Although several projects are building services to address this problem, such as uPort
and Civic, none are yet mature or readily available for mass-market
adoption. In light of this, Aragon ID is a simple identity system to bridge the gap until such
projects are ready. It leverages the existing ENS infrastructure to securely
provide two-way, first-in-first-served mappings of addresses to <name>.aragonid.eth
identifiers.
Afterwards, users will be able to resolve and reverse-resolve any <name>.aragonid.eth
to an
address and trust that their name registrations are safely in their own control.

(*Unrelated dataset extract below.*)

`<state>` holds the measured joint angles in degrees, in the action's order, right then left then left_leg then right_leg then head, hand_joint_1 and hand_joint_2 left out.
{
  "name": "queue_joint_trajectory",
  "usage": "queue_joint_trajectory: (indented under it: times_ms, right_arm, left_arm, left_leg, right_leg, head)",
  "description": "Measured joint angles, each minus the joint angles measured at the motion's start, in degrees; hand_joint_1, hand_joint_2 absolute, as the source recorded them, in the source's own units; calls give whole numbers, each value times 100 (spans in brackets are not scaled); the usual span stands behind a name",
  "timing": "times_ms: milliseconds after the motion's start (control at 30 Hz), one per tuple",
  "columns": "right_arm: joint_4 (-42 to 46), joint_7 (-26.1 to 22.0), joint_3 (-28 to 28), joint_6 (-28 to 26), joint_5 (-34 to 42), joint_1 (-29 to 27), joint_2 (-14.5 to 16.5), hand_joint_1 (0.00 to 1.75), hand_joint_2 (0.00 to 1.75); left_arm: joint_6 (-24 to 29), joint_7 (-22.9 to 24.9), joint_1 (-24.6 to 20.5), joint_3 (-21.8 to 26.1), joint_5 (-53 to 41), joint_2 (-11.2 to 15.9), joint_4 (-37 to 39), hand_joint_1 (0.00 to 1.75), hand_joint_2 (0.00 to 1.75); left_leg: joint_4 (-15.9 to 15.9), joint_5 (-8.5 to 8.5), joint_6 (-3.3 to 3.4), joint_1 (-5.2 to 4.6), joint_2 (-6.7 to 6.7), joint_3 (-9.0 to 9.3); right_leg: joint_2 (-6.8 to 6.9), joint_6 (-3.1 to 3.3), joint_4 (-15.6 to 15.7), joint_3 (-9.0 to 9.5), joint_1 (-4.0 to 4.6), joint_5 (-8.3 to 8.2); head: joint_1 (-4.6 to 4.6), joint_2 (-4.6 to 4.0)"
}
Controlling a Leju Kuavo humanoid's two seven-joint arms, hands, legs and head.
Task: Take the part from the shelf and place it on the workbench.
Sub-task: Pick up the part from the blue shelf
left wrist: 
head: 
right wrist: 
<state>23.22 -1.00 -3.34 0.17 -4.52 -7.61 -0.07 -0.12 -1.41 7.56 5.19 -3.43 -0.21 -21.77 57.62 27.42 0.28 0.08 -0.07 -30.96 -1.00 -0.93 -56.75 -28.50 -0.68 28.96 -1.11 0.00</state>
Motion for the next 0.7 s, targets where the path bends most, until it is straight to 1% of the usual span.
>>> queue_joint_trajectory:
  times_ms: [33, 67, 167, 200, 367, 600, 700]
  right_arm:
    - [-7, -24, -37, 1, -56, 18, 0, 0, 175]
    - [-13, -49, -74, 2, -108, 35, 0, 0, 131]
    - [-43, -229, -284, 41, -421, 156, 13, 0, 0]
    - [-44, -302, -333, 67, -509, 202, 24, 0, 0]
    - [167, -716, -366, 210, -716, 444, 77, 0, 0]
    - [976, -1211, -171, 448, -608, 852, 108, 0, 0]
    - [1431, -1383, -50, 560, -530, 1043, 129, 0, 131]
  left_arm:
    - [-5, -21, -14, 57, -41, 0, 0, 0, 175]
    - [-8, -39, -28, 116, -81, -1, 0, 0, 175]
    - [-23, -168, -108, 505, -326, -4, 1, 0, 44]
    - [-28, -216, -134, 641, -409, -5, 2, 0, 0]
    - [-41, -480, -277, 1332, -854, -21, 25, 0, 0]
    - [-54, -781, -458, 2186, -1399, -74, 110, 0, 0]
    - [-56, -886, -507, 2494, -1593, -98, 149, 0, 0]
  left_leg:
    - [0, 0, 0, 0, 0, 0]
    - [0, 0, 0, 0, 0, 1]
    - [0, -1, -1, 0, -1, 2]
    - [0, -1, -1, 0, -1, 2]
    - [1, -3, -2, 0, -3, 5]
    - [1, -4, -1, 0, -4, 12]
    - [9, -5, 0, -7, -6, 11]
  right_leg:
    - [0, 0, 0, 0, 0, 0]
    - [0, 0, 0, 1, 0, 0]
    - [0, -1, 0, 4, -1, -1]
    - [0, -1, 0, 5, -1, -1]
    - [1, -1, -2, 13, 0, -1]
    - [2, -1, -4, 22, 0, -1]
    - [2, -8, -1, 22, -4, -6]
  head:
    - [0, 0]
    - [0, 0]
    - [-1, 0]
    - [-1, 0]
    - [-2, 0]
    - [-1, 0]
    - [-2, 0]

As summarized by Dan Finlay
and Nick Johnson
as part of the first ENS workshop, ENS subnode registrations are, by default, liable to be changed
by the owner of the node at any time. The node owner has the power to change the details of any
subnodes and can even transfer ownership of the node back to themselves by calling the auction
registrar's finalizeAuction()
or transfer()
at any time. This problem persists all the down way to TLDs, as the ENS root is controlled by the
ENS multisig.
At its heart, Aragon ID is a collection of contracts that mitigate this lack of security for registrants of a subnode. It is heavily influenced by prior work from Nick Johnson.
New users of Aragon should be recommended to register a human-friendly name under
<name>.aragonid.eth
if they don't already have an ENS identifier associated with their address.
While the registration process is initially free and first-in-first-served, in the event of bad
actors or high demand, Aragon may require users to burn a number of Aragon Network Tokens
or another token as a cost of registration.
To fully register a name, two transactions from the user are required; unfortunately, there is no
secure way to to create a two-way registration (both address-to-name and name-to-address resolvable)
for a user in one transaction. As such, registration should first occur in the "forward" direction,
through the deployed FIFSBurnableRegistrar for
aragonid.eth
, to secure a name. On its success, the "reverse" registration should be then be sent
to the existing ENS Reverse Registrar.
Note that users have full control of their <name>.aragonid.eth
subnode, and their registration may
be altered in the event of a transfer. Before using an identifier, Aragon clients should first check
that the address it resolves to has not changed.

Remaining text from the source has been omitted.